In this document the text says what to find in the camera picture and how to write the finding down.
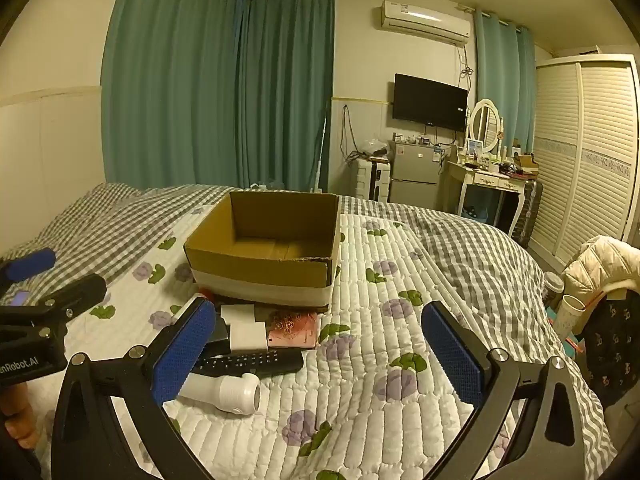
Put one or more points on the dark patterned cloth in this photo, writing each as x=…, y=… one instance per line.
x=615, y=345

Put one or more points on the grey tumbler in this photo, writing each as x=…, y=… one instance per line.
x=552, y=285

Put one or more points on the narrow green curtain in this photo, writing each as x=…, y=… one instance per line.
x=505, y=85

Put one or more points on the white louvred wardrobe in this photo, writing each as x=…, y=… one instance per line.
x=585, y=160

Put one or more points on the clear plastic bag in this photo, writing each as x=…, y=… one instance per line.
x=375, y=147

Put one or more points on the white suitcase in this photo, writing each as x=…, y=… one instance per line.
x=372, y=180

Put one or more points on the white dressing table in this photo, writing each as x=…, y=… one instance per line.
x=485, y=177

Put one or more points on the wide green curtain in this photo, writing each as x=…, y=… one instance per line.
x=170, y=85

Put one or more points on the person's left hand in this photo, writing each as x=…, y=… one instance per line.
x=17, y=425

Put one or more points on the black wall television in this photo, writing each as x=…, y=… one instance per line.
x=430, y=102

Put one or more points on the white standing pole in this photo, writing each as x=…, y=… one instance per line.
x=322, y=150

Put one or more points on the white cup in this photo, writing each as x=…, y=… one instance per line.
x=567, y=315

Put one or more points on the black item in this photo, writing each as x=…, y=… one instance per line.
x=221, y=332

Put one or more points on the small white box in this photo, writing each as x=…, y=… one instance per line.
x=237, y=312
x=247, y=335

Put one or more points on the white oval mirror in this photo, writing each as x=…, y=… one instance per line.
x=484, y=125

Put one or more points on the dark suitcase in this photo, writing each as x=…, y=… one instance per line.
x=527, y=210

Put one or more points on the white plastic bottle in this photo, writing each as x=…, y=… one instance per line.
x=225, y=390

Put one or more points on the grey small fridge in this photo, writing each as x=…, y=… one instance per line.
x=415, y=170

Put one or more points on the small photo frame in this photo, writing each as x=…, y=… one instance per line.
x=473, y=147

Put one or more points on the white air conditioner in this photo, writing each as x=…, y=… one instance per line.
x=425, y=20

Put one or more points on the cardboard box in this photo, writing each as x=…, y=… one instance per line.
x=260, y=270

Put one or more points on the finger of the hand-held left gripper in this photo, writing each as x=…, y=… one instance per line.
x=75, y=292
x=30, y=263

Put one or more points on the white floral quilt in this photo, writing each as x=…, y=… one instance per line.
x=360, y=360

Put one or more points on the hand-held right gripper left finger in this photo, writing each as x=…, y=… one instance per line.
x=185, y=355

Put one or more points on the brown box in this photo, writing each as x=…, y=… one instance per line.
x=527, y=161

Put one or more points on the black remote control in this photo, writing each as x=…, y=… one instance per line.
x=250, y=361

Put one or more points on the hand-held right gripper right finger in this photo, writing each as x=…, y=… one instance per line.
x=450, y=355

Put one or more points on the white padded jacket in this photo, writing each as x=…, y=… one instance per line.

# [Problem details]
If pictures appear among the records, do not carry them over; retype the rest exactly.

# [Task solution]
In this document the text says what to find in the camera picture and how to write the finding down.
Put one or more points on the dark patterned cloth in this photo, writing each as x=…, y=… one instance per line.
x=615, y=345

Put one or more points on the grey tumbler in this photo, writing each as x=…, y=… one instance per line.
x=552, y=285

Put one or more points on the narrow green curtain in this photo, writing each as x=…, y=… one instance per line.
x=505, y=85

Put one or more points on the white louvred wardrobe in this photo, writing each as x=…, y=… one instance per line.
x=585, y=160

Put one or more points on the clear plastic bag in this photo, writing each as x=…, y=… one instance per line.
x=375, y=147

Put one or more points on the white suitcase in this photo, writing each as x=…, y=… one instance per line.
x=372, y=180

Put one or more points on the white dressing table in this photo, writing each as x=…, y=… one instance per line.
x=485, y=177

Put one or more points on the wide green curtain in this photo, writing each as x=…, y=… one instance per line.
x=170, y=85

Put one or more points on the person's left hand in this photo, writing each as x=…, y=… one instance per line.
x=17, y=425

Put one or more points on the black wall television in this photo, writing each as x=…, y=… one instance per line.
x=430, y=102

Put one or more points on the white standing pole in this photo, writing each as x=…, y=… one instance per line.
x=322, y=150

Put one or more points on the white cup in this photo, writing each as x=…, y=… one instance per line.
x=567, y=315

Put one or more points on the black item in this photo, writing each as x=…, y=… one instance per line.
x=221, y=332

Put one or more points on the small white box in this photo, writing each as x=…, y=… one instance per line.
x=237, y=312
x=247, y=335

Put one or more points on the white oval mirror in this photo, writing each as x=…, y=… one instance per line.
x=484, y=125

Put one or more points on the dark suitcase in this photo, writing each as x=…, y=… one instance per line.
x=527, y=210

Put one or more points on the white plastic bottle in this photo, writing each as x=…, y=… one instance per line.
x=225, y=390

Put one or more points on the grey small fridge in this photo, writing each as x=…, y=… one instance per line.
x=415, y=170

Put one or more points on the small photo frame in this photo, writing each as x=…, y=… one instance per line.
x=473, y=147

Put one or more points on the white air conditioner in this photo, writing each as x=…, y=… one instance per line.
x=425, y=20

Put one or more points on the cardboard box in this photo, writing each as x=…, y=… one instance per line.
x=260, y=270

Put one or more points on the finger of the hand-held left gripper in this photo, writing each as x=…, y=… one instance per line.
x=75, y=292
x=30, y=263

Put one or more points on the white floral quilt in this photo, writing each as x=…, y=… one instance per line.
x=360, y=360

Put one or more points on the hand-held right gripper left finger in this photo, writing each as x=…, y=… one instance per line.
x=185, y=355

Put one or more points on the brown box in this photo, writing each as x=…, y=… one instance per line.
x=527, y=161

Put one or more points on the black remote control in this photo, writing each as x=…, y=… one instance per line.
x=250, y=361

Put one or more points on the hand-held right gripper right finger in this photo, writing each as x=…, y=… one instance per line.
x=450, y=355

Put one or more points on the white padded jacket in this photo, writing each as x=…, y=… one instance per line.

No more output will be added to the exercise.